In my mind, at least, I guess there's a great difference in the image projected by using a mobile phone as compared to a book. Sure, I might only be reading, but with a phone I could be checking in with work or providing banal second-hand experiences to my friends — and perhaps I shortly will be if I become accustomed to using to the phone. But a book can only be read, and anyone seeing me with a book knows exactly what I must be doing.

Now, why should I care what everyone thinks I'm doing anyway? Plenty of people respond with incredulity when I say I'm planning to walk or catch a bus where my audience would take a car, but I just explain to them that it's part of the adventure. Yet in doing this I guess I am trying to project an image of someone who isn't bound up with his technological devices, and enjoys spending time without them.
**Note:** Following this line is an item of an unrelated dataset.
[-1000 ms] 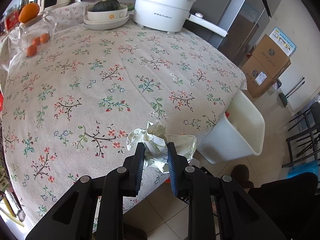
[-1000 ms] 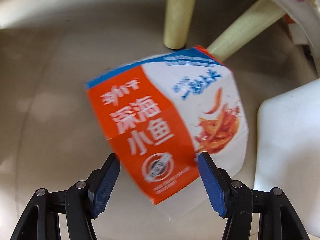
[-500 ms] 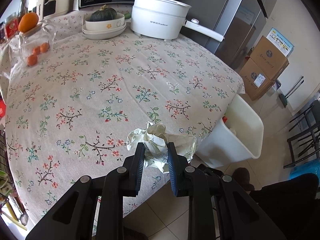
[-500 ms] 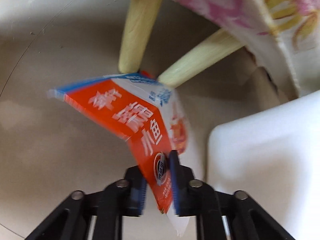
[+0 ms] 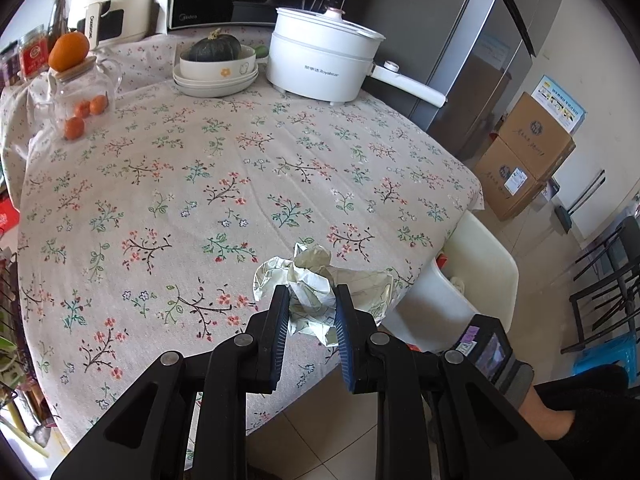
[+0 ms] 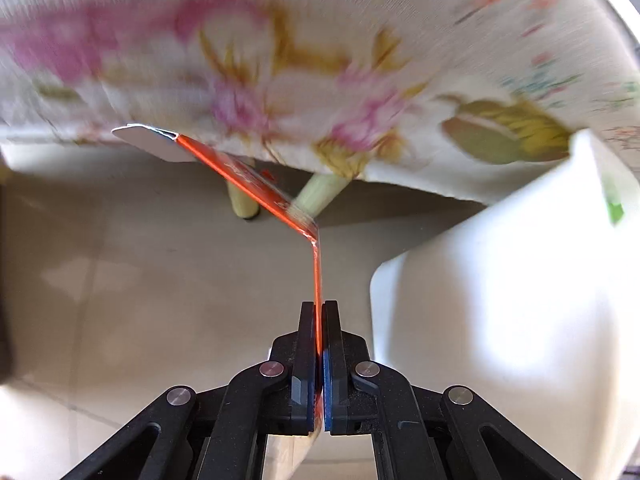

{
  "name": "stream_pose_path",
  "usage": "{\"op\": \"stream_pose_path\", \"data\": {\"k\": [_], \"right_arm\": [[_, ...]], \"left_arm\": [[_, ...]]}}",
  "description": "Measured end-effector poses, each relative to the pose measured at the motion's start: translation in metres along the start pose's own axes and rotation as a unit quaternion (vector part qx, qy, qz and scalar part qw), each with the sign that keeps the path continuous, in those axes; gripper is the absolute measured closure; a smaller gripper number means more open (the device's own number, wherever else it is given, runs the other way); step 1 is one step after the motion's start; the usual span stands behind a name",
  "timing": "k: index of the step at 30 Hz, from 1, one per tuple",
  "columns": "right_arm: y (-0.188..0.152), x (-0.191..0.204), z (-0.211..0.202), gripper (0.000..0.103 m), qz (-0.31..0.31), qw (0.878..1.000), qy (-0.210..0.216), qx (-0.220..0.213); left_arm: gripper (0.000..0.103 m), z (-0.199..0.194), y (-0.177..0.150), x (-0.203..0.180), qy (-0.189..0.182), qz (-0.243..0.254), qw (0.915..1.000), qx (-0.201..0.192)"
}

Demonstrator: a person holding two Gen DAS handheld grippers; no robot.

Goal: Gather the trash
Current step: 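Lift the orange packet with the right tool over the bin, then open the right tool to drop the packet while the left tool releases the tissue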

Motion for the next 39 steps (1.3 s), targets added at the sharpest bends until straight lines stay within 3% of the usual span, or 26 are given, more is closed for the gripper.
{"op": "stream_pose_path", "data": {"k": [8,13,19,28,32,36,39], "right_arm": [[-0.004,-0.015,-0.086,0.103,0.005,0.998,0.053,-0.014],[-0.01,-0.042,-0.14,0.103,0.029,0.996,0.076,-0.047],[-0.01,-0.098,-0.193,0.103,0.104,0.99,0.047,-0.087],[-0.014,-0.222,-0.159,0.103,0.268,0.962,0.028,-0.042],[-0.019,-0.244,-0.135,0.102,0.311,0.949,0.051,-0.019],[-0.018,-0.249,-0.13,0.1,0.315,0.948,0.034,-0.022],[-0.025,-0.257,-0.123,0.087,0.343,0.937,0.06,-0.015]], "left_arm": [[0.079,-0.009,0.011,-0.005,-0.004,-0.012,0.9998,-0.018],[0.079,-0.007,0.018,-0.018,-0.015,-0.012,0.9996,-0.019],[0.079,0.0,0.024,-0.045,-0.019,0.012,0.9996,-0.014],[0.079,0.018,0.034,-0.072,-0.022,0.035,0.9991,-0.001],[0.079,0.029,0.038,-0.088,-0.025,0.048,0.9985,0.006],[0.079,0.041,0.044,-0.112,-0.033,0.065,0.9972,0.015],[0.079,0.051,0.045,-0.135,-0.04,0.086,0.9953,0.022]]}}
Point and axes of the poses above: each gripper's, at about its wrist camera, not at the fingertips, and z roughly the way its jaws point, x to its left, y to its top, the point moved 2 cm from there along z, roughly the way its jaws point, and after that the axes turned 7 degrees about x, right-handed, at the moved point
I wouldn't like to think that I'd be doing something so crude as trying to be popular or conventional, but I am nonetheless looking after my image.

Later on one evening, I did receive a phone call from a friend. While I was a little surprised that the phone had reception at my camp site, I thought nothing of answering it until I started thinking on this blog entry. So perhaps I am just as much at the beck and call of my devices as the next person after all, at least when I'm not concentrating on resisting them.